Cuando estalla el odio, el lugar de las mujeres vuelve a ser el margen. La imagen se repite en las últimas noches. Jóvenes encapuchados lanzando piedras. Hombres corriendo, gritando, organizando cacerías nocturnas. Otros, grabando desde las aceras con el móvil en alto. Pero entre el humo de los disturbios en Torre-Pacheco, tras la agresión a un jubilado de 68 años, hay una pregunta que se repite en voz baja: ¿dónde están las mujeres?
No están en las manifestaciones improvisadas ni en las patrullas espontáneas que buscan a migrantes.
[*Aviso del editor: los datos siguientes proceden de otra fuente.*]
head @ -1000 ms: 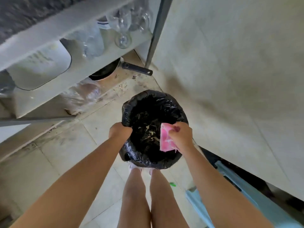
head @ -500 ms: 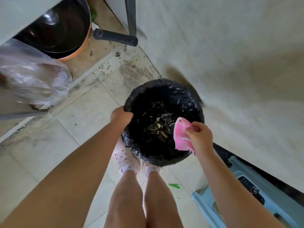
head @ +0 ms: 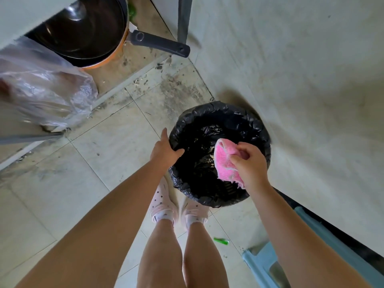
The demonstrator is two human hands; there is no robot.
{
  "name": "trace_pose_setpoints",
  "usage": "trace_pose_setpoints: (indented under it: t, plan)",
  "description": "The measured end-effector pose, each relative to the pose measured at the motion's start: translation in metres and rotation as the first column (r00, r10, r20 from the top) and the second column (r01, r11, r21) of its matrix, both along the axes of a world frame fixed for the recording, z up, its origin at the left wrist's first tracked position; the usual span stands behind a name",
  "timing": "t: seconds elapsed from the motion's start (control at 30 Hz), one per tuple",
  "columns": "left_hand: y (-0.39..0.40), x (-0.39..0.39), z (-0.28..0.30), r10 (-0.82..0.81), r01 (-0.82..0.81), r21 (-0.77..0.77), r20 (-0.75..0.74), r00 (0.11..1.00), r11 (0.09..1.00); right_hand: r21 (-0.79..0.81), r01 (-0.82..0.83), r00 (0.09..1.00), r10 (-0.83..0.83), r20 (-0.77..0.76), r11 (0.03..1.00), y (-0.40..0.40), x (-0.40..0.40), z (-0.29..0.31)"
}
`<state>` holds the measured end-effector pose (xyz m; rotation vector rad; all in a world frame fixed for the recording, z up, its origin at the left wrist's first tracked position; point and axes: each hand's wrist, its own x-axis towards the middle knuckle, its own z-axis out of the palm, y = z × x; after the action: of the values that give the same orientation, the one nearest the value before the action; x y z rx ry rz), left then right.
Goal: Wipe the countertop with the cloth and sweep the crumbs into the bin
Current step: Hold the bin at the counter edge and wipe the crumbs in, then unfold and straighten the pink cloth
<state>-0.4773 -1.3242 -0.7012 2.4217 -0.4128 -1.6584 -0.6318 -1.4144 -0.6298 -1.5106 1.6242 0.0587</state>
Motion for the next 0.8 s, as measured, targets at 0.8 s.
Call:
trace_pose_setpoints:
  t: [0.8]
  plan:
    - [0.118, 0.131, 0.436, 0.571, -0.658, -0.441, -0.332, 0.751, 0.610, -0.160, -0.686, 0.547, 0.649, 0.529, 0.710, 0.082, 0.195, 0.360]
Tampoco en las arengas incendiarias por redes sociales. Y, sin embargo, no están ausentes. Simplemente no ocupan el mismo lugar. “En general, el rostro de los estallidos de violencia siempre ha tenido rostro masculino”, explica la socióloga Alejandra Nuño en conversación con Artículo14. “Incluso el uso del espacio, en su conjunto, ha sido por y para los hombres”.

“Caza” al migrante
Los altercados de los últimos días en este municipio murciano han servido de escaparate involuntario de una reacción violenta que tiene nombre, rostro y patrón. El detonante fue una paliza a un hombre mayor por parte de un grupo de jóvenes, presuntamente de origen magrebí. A partir de ahí, durante varias noches consecutivas, grupos de ultraderecha salieron a la calle, atacaron locales regentados por inmigrantes y provocaron disturbios que obligaron a intervenir a los agentes.
La respuesta institucional ha sido contundente. Ocho detenidos, un aviso claro del ministro del Interior y una investigación en marcha para identificar a los organizadores de las llamadas a la “caza”. Pero en paralelo, crece la inquietud por el caldo de cultivo que lo ha hecho posible. “Hay una creciente desigualdad, una falta de salud global, un 34% de la población que no puede irse de vacaciones…”, enumera Nuño. “Hay muchos colectivos que se sienten aislados. En ese contexto, surgen narrativas que necesitan señalar un culpable. Es la teoría del chivo expiatorio”.

Masculinidad agresiva
Y ese culpable tiene una identidad clara: el migrante. En concreto, el joven migrante. Es ahí donde estalla la rabia. Y donde se impone la masculinidad agresiva, de grupo, territorial. “A los hombres se les ha educado en esta masculinidad asociada a la dominación“, señala Nuño. “No es algo biológico, es una socialización diferencial. El hombre acapara el espacio, se extiende. La mujer, en cambio, ha sido relegada. También en lo violento“.
Por eso no sorprende que, en este tipo de estallidos, ellas apenas aparezcan. No lideran las cacerías ni protagonizan los altercados. Tampoco figuran en los discursos más explícitos. Pero su ausencia dice mucho. “Históricamente, el uso del espacio público, para lo bueno y para lo malo, ha sido cosa de hombres. La mujer ha quedado al margen. Eso no quiere decir que las mujeres no participen de esta violencia, pero lo hacen desde lugares más sibilinos, más sofisticados”, añade la socióloga.
¿Y las mujeres víctimas?
Al margen de esa visibilidad, hay otra dimensión que afecta especialmente a las mujeres: la de las migrantes. Invisibles en los relatos. “El cuerpo femenino siempre ha sido campo de lo político”, recuerda Nuño. “Y en este contexto, donde no hay políticas reales de integración ni recursos suficientes, una forma de castigo es la instrumentalización de la violencia también hacia ellas”.
A ese castigo simbólico se suma el miedo cotidiano. Muchas mujeres, sobre todo migrantes, se encierran antes, evitan ciertas calles o no se atreven a responder. La agresión de Torre-Pacheco no iba contra una mujer, pero las consecuencias las sienten también ellas.
La instrumentalización de la violencia en Torre-Pacheco
Y mientras tanto, los discursos políticos hacen el resto. “La política hace tiempo que se distanció de lo que necesita la gente de a pie”, lamenta Nuño. “Hoy, todos los partidos instrumentalizan. Pero hay fuerzas que, directamente, se alimentan de esta confrontación”. Y advierte: “Estos componentes pueden incendiar aún más la falta de cohesión social”.
No lo dice solo ella. También lo dijo la mujer del hombre agredido, que desde su casa pidió que se detuvieran las cacerías. “No queremos más violencia”, exigió. En un conflicto en el que todos miran a los agresores o a las víctimas visibles, su voz es una de las pocas que aún pide parar.